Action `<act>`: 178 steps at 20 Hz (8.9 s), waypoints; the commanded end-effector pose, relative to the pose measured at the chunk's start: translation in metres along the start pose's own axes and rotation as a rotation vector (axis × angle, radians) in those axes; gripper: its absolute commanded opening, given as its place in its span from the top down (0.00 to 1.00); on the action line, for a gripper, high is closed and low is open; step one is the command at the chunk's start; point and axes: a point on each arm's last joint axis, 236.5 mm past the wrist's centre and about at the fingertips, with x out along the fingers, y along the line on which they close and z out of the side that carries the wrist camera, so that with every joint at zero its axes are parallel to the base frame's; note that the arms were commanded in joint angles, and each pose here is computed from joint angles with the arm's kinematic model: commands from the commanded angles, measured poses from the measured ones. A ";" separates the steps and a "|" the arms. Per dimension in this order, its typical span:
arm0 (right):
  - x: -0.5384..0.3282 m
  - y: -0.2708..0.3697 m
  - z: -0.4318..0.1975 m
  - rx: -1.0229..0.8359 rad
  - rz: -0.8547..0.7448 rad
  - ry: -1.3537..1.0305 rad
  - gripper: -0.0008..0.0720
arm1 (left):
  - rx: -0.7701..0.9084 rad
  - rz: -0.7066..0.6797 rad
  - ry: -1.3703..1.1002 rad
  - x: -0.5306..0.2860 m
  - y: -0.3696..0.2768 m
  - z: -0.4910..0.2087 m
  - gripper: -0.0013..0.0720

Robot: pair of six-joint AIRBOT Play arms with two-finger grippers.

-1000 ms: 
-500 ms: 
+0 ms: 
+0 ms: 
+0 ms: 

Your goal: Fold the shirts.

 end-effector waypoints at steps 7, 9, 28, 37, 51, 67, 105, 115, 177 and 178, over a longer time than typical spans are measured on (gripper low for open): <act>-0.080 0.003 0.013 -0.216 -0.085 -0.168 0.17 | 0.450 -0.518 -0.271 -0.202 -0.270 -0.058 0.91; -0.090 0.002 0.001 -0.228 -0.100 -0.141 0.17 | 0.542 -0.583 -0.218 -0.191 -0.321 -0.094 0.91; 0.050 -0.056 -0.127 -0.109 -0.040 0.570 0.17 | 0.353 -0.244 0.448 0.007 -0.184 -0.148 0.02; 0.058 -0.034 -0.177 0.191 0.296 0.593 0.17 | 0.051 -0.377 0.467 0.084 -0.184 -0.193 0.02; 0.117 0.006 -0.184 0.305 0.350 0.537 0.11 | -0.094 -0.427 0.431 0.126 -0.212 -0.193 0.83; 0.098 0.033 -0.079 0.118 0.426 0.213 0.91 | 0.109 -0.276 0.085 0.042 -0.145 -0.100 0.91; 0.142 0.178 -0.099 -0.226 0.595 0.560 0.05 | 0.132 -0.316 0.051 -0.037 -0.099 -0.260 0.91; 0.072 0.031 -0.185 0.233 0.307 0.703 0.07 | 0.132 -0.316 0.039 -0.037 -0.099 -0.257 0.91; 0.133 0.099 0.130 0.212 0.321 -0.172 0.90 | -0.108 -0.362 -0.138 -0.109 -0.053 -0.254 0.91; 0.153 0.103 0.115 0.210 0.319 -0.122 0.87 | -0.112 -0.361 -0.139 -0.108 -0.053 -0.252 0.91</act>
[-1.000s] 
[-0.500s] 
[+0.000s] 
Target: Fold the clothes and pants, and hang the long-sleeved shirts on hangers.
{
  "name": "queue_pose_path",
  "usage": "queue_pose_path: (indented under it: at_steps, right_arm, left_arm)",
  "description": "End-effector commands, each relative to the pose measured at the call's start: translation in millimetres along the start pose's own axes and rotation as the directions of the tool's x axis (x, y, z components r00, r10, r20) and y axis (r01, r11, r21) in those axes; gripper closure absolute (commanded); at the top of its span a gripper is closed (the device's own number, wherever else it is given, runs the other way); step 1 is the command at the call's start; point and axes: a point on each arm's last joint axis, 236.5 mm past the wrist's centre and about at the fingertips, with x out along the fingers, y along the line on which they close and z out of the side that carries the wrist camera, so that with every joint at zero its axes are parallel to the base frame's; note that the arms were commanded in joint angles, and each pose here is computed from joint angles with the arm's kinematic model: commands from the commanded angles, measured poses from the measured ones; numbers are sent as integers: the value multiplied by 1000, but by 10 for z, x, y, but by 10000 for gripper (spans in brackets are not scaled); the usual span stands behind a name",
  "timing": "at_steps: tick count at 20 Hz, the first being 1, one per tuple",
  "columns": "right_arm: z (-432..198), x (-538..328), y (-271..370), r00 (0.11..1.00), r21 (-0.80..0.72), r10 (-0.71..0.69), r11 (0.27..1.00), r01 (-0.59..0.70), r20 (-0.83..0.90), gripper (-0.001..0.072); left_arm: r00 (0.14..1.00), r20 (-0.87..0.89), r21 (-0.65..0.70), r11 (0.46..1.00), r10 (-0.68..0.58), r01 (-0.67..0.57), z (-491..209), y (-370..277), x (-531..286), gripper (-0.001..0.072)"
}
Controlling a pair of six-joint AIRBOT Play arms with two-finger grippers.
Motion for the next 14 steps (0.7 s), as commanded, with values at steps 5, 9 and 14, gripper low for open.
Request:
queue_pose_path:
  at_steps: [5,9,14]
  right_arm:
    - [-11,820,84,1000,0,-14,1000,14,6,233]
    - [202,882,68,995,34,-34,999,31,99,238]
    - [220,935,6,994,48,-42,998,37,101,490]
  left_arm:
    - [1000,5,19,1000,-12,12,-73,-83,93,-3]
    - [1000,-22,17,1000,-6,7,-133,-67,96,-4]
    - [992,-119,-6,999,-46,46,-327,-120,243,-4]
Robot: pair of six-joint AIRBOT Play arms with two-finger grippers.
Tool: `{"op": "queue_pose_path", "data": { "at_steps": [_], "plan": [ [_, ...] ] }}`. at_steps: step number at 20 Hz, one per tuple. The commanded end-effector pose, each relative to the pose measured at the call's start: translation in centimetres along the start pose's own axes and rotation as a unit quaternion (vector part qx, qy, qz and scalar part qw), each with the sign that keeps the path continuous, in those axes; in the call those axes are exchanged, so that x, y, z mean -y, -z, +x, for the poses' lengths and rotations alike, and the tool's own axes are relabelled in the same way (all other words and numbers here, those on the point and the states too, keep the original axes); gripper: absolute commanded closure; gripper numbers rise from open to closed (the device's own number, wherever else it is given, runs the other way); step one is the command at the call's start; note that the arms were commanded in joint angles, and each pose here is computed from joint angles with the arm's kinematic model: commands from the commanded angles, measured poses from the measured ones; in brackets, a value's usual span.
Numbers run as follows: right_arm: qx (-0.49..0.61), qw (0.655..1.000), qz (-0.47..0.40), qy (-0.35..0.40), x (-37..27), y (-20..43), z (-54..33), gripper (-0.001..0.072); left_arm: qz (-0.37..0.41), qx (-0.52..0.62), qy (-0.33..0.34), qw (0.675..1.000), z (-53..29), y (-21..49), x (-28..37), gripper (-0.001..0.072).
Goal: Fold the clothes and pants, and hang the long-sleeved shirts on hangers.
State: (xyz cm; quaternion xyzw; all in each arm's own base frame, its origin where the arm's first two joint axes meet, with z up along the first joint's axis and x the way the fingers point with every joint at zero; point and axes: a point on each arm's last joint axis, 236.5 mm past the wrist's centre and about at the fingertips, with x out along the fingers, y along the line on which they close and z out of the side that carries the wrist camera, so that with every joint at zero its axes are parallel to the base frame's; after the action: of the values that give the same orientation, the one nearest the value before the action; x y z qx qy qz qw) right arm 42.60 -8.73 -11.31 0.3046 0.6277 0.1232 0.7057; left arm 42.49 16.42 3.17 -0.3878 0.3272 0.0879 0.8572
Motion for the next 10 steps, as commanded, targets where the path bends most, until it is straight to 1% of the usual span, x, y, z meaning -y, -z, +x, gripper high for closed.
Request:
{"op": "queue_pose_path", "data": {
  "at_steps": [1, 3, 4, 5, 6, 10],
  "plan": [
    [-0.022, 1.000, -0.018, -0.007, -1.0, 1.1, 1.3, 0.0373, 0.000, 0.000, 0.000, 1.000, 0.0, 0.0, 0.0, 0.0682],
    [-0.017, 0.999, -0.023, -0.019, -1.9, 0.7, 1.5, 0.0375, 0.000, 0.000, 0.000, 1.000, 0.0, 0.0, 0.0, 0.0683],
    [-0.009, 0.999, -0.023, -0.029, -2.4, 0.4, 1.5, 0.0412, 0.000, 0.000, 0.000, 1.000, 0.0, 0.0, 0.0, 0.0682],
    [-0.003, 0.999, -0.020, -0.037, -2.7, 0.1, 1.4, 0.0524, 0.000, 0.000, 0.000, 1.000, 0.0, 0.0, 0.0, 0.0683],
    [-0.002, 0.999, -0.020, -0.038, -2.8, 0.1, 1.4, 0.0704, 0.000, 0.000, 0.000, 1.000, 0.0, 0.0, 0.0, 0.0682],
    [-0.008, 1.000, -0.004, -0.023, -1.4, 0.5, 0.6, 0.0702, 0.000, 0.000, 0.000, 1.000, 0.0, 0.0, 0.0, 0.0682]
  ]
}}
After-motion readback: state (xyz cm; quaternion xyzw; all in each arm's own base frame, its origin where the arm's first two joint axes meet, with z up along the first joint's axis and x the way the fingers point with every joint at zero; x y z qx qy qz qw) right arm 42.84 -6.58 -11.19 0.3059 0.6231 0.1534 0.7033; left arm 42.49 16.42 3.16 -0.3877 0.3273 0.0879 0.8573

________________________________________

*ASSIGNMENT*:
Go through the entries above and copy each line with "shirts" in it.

*EXPECTED OUTPUT*:
Your goal: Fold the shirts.
Target: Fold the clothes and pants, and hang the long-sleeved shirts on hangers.
Goal: Fold the clothes and pants, and hang the long-sleeved shirts on hangers.

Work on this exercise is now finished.